It looks like the Senate has nearly finished with two of the contentious bills on its plate, and both are headed back to the Commons with amendments. The first is the obvious one, Bill C-14, where the biggest change has been to drop the requirement that a condition must essentially be terminal for the law to grant a medically-assisted death, but other amendments such as allowing for advanced directives failed in part because Senator Murray Sinclair made a compelling case that the language in the amendment was sufficiently unclear. The challenge there is that while the government promises further study in the language of the bill, there is little guarantee that will actually happen, or if it does, that legislation will follow, because MPs are terribly spineless about these sorts of things and they require being “forced” by the courts.
The other bill is C-7, the RCMP unionization bill, where the list of exclusions that the government had put into the bill has been removed, and somewhat inexplicably, a provision that a union certification vote has to be done by secret ballot was inserted (though I suspect the latter was a compromise with the Conservatives to get them to pass the more important amendment of striking down the exclusions). In that case, the government has a hard time justifying those exclusions, particularly as they both make little sense, and perpetuate the problems of the Commissioner’s office already having too much power, while it would continue to give him even more.

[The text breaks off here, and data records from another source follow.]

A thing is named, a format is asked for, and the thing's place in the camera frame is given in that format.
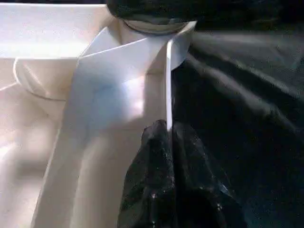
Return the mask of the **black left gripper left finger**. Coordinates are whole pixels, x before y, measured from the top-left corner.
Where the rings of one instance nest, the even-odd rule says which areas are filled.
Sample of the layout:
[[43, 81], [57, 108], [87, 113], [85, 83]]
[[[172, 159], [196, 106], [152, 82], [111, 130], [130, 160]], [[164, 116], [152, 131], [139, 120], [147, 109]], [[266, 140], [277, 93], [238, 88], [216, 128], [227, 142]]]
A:
[[171, 139], [165, 120], [144, 129], [141, 146], [126, 172], [119, 228], [173, 228], [176, 186]]

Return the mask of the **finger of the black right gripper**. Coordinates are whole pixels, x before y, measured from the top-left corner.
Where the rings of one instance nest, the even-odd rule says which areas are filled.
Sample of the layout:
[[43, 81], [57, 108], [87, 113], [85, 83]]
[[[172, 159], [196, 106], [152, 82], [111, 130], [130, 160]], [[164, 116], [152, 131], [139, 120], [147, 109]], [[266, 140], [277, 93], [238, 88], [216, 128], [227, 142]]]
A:
[[229, 10], [236, 0], [108, 0], [110, 13], [120, 19], [148, 23], [198, 20]]

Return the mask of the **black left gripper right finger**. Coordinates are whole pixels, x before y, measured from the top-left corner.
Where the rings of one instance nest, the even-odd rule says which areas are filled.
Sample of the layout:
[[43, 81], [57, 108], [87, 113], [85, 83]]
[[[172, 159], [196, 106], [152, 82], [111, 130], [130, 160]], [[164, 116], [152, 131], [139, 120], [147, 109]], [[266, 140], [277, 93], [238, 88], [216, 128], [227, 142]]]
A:
[[246, 228], [226, 174], [189, 125], [172, 129], [176, 207], [180, 228]]

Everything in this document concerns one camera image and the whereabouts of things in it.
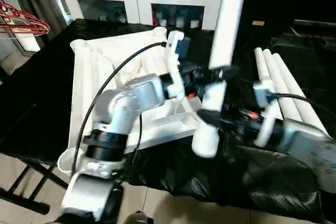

So what’s next? Once those bills head back to the Commons, we’ll see how much the government plans to dig in its heels, and how tough senators can talk about insisting that those changes be in the bills, particularly as they have the weight of the Supreme Court of Canada behind them in both cases. The biggest problem the Senate will face is splintering resolve – enough senators are not willing to stand up to the elected Commons even in the face of a bill that is likely not to pass constitutional muster because the Commons is the elected chamber. Never mind that the Senate was created as an appointed body so that it could do just that – stand up to the elected chamber when need be, because their lack of a need for re-election allowed their reflection on bills to be more “sober,” and this is a case where that particular “sobriety” is needed in the face of pressure from religious and disability groups. But, as I maintain, it remains likely that the Commons is looking for an excuse to be “forced” to accept these changes, and the Senate threatening to use their veto would be excuse enough for MPs to make the needed changes in a way that allows them to hide behind the Senate and skirt responsibility, as they did the courts before them. We’ll have to see.